▶ _What the exercise asks_
Every entry should be duplicated verbatim, and no picture may appear in the copy.

Items listed in a dataset:
[Start of Attachment]
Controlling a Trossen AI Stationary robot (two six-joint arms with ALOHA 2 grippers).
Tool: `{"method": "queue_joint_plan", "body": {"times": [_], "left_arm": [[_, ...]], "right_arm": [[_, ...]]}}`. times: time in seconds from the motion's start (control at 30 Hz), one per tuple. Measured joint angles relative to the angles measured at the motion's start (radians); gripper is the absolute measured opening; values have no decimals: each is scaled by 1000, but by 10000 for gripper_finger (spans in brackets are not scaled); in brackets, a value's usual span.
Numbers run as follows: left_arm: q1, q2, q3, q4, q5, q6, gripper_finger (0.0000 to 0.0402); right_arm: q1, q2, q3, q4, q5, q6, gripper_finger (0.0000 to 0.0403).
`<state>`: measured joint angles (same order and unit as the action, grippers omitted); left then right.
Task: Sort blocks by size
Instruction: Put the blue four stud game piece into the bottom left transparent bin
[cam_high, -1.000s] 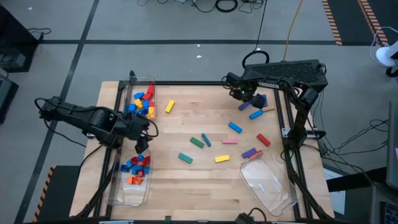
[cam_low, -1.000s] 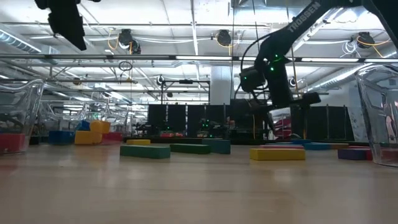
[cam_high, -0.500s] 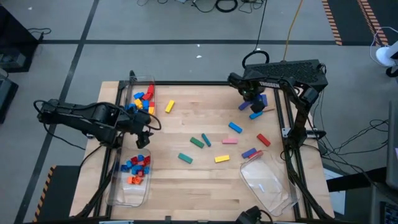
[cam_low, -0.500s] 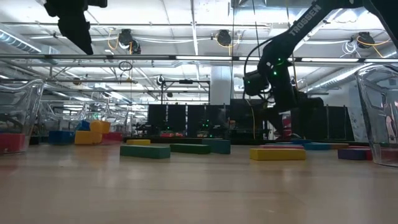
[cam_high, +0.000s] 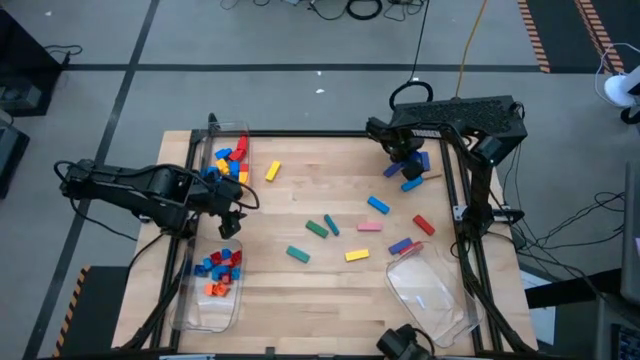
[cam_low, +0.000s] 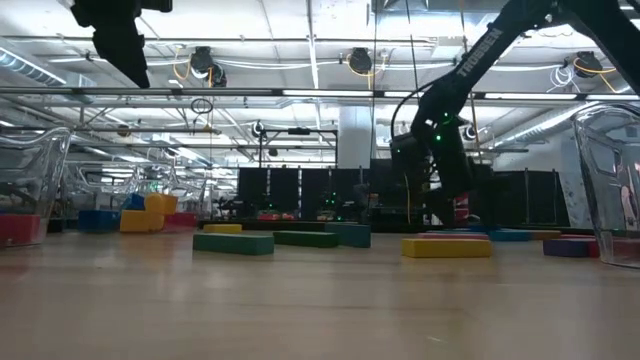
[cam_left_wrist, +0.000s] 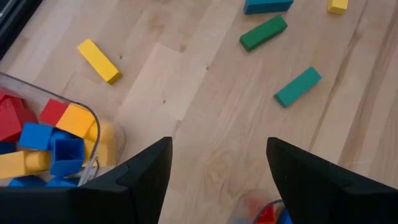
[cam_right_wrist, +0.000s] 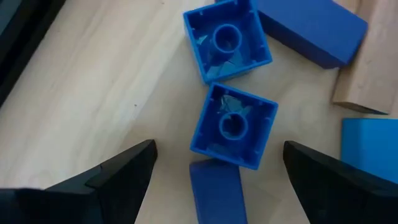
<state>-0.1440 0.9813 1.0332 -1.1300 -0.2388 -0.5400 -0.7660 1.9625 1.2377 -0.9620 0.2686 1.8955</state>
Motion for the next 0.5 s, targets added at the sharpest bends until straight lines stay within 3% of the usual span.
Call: {"method": "queue_joint_plan", "body": {"times": [0.27,0.5], "left_arm": [[0,0,0,0,-10,-1,260],[11,0,0,0,-29,4,260]], "right_arm": [[-17,2,0,-9,29,-9,316],[-21,2,0,0,45,-7,214]]}}
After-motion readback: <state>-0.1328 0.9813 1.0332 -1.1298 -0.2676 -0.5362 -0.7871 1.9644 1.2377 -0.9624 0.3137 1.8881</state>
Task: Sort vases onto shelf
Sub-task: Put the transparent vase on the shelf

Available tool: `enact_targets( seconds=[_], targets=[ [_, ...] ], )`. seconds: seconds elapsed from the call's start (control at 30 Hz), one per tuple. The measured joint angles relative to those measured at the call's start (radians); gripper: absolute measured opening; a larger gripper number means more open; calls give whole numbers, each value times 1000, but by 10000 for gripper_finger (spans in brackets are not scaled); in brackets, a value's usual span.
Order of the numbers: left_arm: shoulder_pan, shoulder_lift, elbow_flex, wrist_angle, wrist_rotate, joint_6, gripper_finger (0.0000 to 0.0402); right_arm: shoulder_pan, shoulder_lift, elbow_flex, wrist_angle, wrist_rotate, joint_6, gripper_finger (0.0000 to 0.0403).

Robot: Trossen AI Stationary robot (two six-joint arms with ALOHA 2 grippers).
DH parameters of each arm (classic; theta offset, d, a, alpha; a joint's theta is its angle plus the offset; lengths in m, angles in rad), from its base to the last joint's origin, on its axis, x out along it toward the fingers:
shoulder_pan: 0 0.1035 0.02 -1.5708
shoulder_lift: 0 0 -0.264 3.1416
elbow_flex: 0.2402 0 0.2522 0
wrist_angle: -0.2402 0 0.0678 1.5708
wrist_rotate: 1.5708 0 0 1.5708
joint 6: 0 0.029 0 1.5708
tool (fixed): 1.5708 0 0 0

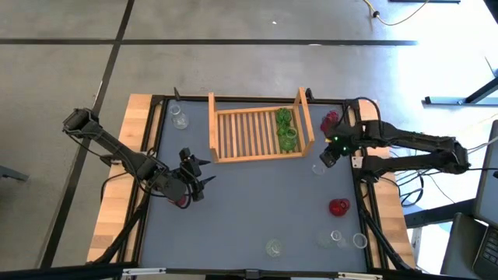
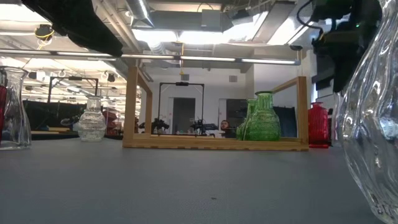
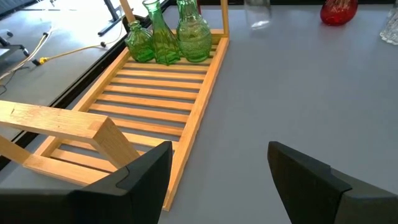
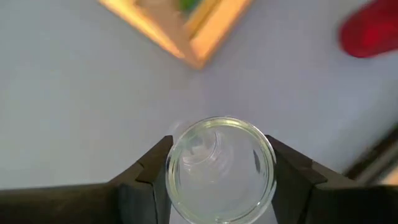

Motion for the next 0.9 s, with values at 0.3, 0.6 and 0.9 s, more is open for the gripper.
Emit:
enact_targets(
  seconds=[0.3,0.6,0.9],
  targets=[
    [0,0,0,0,0,0,259,255,0,0,189,-57,0,178],
    [0,0,0,0,0,0,259,344,8,1,385,-38,66,179],
    [0,0,0,0,0,0,259,354,150,153,396,33,-20,179]
  ],
)
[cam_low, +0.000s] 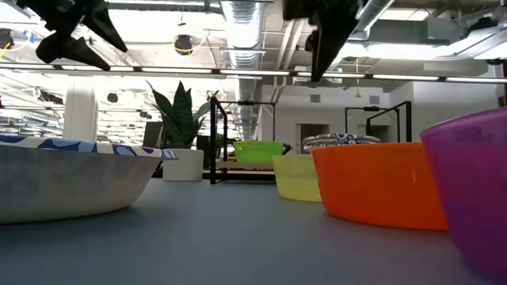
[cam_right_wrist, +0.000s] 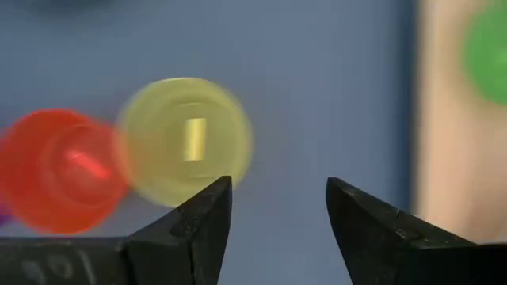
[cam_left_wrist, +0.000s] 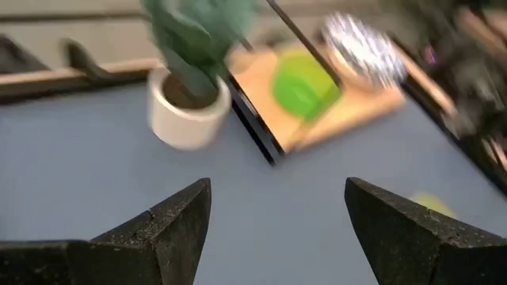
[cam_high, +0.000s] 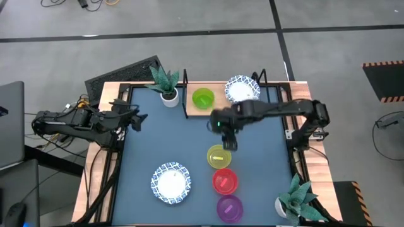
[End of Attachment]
▶ _Answer below_
Controlling a Trossen AI Stationary robot (two six-joint arms with ALOHA 2 grippers).
Tool: `{"method": "queue_joint_plan", "body": {"times": [_], "left_arm": [[_, ...]], "right_arm": [[_, ...]]}}`. times: time in seconds from the motion's start (control at 30 Hz), one per tuple. Measured joint angles relative to the angles measured at the motion's start (radians); gripper is the absolute measured opening; values have no decimals: each is scaled by 1000, but by 10000 for gripper_finger (spans in brackets are not scaled); in brackets, a value's usual span.
Numbers run as follows: left_arm: q1, q2, q3, q4, q5, q6, gripper_finger (0.0000 to 0.0402); right_arm: q1, q2, q3, q4, q5, q6, gripper_finger (0.0000 to 0.0403).
`<state>`: measured joint angles (same order and unit as the action, grippers omitted); left then right.
Task: Sort blocks by size
Instruction: Put the blue four stud game piece into the bottom left transparent bin
[cam_high, -1.000s] 
[cam_low, -1.000s] 
[cam_high, -0.500s] 
[cam_low, -0.500s] 
[cam_high, +0.000s] 
[cam_low, +0.000s] 
[cam_left_wrist, +0.000s] 
[cam_right_wrist, +0.000s] 
<state>-0.1440 0.9813 1.0332 -1.1300 -0.2388 -0.5400 -0.7660 1.9625 1.2377 -0.9620 0.2686 1.8955</state>
Motion for the next 0.5 s, targets added at the sharpest bends until straight lines stay within 3% of the usual span.
Call: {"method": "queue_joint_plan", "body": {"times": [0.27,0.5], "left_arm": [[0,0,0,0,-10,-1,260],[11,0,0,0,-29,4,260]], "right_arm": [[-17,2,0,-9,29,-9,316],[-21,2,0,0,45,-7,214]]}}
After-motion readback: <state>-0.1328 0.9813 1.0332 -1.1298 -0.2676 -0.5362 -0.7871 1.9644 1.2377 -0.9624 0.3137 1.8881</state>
Task: Sort vases onto shelf
Sub-task: Put the transparent vase on the shelf

Available tool: `enact_targets( seconds=[_], targets=[ [_, ...] ], )`. seconds: seconds elapsed from the call's start (control at 30 Hz), one per tuple. The measured joint angles relative to those measured at the call's start (radians); gripper: absolute measured opening; a larger gripper number means more open; calls give whole numbers, each value times 1000, but by 10000 for gripper_finger (spans in brackets are not scaled); in brackets, a value's usual span.
Order of the numbers: left_arm: shoulder_pan, shoulder_lift, elbow_flex, wrist_angle, wrist_rotate, joint_6, gripper_finger (0.0000 to 0.0402); right_arm: shoulder_pan, shoulder_lift, elbow_flex, wrist_angle, wrist_rotate, joint_6, gripper_finger (0.0000 to 0.0403).

Robot: Trossen AI Stationary robot (two six-joint arms with ALOHA 2 grippers).
DH parameters of each arm (classic; theta offset, d, a, alpha; a joint's theta is its angle plus the offset; lengths in m, angles in rad), from its base to the last joint's origin, on its axis, x out along it toward the fingers:
shoulder_pan: 0 0.1035 0.02 -1.5708
shoulder_lift: 0 0 -0.264 3.1416
elbow_flex: 0.2402 0 0.2522 0
wrist_angle: -0.2402 0 0.0678 1.5708
wrist_rotate: 1.5708 0 0 1.5708
joint 6: 0 0.029 0 1.5708
tool (fixed): 1.5708 0 0 0


Motion for the next 0.9 s, with values at 0.3, 0.6 and 0.9 s, more is open for the gripper.
Emit:
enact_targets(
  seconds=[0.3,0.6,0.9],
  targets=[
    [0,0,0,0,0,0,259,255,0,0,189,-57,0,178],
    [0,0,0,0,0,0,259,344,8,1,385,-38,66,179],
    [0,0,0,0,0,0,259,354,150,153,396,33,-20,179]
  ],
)
[cam_low, +0.000s] 
[cam_right_wrist, +0.000s] 
[cam_left_wrist, +0.000s] 
[cam_high, +0.000s] 

This concludes the output for the exercise.